Corporate News
StanChart interest rate cut piles pressure on big banks
Standard Chartered bank CEO Richard Etemesi says the big push this year is mobile banking. Photo/Liz Muthoni
Posted Thursday, July 12 2012 at 18:56
Standard Chartered Bank has piled pressure on top banks after announcing it will cut its base rate by 1.5 percentage points in reaction to the lowering of Central Bank Rate (CBR).
It joins Barclays Bank of Kenya, which on Friday announced a new base rate of 21 per cent down from the previous 22.5 per cent from August 1—leaving KCB Group, Equity Bank and Co-operative Bank among the top five banks that have left the rates unchanged.
The Central Bank on Thursday eased its tight monetary stance by cutting the policy rate to 16.5 per cent from 18 per cent, signalling banks to lower their lending rates as expensive credit weighed down on the economy in quarter one. So far, CFC Stanbic Bank, Bank of Baroda and Commercial Bank of Africa are part of the lenders that have cut their base lending rates by 1.5 percentage points.
“We would like to inform our customers that our base rate will be adjusted to 21.5 per cent with effect from August 1st,” said Standard Chartered Bank. Analysts at Kestrel Capital say that other top banks are set to review their rates downwards as the battle to grow loan books intensifies.
The average base lending rate stood at 23.1 per cent as of last week which analysts say threatens loan repayments in a slow economy.

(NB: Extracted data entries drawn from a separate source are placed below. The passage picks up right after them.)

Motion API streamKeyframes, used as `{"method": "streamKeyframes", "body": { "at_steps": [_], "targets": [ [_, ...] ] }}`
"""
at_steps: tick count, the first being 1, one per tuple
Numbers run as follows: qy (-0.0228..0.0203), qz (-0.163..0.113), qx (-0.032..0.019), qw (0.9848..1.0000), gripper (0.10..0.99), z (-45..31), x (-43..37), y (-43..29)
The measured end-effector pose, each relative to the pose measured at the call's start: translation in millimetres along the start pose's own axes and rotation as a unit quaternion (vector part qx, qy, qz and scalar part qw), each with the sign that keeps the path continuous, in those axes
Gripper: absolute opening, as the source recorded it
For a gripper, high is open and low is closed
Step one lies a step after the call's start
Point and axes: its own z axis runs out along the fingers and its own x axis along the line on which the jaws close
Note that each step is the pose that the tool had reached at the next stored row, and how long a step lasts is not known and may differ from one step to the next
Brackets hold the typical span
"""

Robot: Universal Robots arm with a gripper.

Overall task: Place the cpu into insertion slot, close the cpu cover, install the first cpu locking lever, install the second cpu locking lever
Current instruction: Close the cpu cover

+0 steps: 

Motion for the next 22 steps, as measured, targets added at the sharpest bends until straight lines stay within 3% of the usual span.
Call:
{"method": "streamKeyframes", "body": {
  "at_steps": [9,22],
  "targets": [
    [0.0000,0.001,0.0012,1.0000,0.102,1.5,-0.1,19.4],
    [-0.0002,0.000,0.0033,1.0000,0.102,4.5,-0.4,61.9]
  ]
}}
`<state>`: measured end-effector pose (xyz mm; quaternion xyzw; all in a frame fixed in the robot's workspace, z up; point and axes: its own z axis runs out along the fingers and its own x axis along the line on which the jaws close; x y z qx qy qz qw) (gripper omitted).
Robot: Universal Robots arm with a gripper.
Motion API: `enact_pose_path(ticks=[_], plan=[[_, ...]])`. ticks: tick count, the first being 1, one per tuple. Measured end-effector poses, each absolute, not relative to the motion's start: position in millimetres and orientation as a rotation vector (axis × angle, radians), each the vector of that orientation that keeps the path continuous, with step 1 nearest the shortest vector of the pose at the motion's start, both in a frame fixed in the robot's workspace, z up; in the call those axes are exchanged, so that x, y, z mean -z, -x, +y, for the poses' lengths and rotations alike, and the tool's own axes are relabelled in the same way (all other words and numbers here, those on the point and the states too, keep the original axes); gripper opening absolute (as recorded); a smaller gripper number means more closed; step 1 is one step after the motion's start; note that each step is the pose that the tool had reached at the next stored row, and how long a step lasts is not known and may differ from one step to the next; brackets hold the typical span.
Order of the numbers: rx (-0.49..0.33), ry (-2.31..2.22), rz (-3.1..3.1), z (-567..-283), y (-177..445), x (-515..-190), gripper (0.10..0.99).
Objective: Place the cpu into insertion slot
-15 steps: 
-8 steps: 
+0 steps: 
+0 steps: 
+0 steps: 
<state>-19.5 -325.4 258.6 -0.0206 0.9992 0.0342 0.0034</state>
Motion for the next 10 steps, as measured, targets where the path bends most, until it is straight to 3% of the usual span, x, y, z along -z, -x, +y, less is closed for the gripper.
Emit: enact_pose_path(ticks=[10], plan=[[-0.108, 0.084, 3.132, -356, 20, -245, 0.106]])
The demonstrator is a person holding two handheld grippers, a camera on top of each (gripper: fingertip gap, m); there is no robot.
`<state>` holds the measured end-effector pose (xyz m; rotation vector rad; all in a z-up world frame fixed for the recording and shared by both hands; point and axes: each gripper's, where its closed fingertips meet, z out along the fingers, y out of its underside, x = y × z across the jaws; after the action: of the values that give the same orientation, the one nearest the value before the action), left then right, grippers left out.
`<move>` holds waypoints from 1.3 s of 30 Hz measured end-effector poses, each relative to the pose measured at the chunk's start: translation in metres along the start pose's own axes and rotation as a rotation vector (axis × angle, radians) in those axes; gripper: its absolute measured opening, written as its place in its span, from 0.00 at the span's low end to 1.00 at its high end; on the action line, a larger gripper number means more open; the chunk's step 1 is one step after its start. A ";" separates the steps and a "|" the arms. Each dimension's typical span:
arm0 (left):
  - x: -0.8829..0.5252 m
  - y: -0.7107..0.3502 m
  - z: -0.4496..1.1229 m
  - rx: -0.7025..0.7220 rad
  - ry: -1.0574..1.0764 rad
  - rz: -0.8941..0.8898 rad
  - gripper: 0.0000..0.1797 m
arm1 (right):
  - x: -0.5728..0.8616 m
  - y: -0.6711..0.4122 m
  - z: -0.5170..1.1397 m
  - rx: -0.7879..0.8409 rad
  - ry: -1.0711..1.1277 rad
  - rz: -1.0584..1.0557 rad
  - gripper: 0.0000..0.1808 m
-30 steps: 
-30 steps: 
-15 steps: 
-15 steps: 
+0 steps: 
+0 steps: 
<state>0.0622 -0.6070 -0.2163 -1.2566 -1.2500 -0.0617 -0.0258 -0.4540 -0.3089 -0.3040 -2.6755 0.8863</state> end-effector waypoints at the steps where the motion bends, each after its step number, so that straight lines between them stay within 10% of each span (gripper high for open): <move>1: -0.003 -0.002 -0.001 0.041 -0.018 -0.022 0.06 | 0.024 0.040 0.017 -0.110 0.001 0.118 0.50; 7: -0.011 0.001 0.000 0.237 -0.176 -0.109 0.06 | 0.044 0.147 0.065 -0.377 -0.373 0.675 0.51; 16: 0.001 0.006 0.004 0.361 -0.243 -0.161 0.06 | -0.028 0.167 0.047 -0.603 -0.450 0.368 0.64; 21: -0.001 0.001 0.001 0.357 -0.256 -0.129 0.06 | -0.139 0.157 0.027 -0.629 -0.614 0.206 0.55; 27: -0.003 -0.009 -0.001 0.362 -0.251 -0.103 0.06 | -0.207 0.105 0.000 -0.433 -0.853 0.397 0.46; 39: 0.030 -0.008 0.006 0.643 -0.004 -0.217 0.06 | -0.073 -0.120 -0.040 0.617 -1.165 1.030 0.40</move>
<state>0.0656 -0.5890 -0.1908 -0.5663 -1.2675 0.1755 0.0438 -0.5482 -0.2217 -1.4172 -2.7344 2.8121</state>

Already, the appetite for borrowing has waned in what has seen the total industry loan book stagnate at Sh1.2 trillion since September to April 2012. This helped cut economic growth in the three months to March to 3.5 per cent compared to 5.1 per cent in a similar period a year earlier.
The economy recorded reduced activities in the construction, manufacturing and finance sectors, attributed to expensive credit.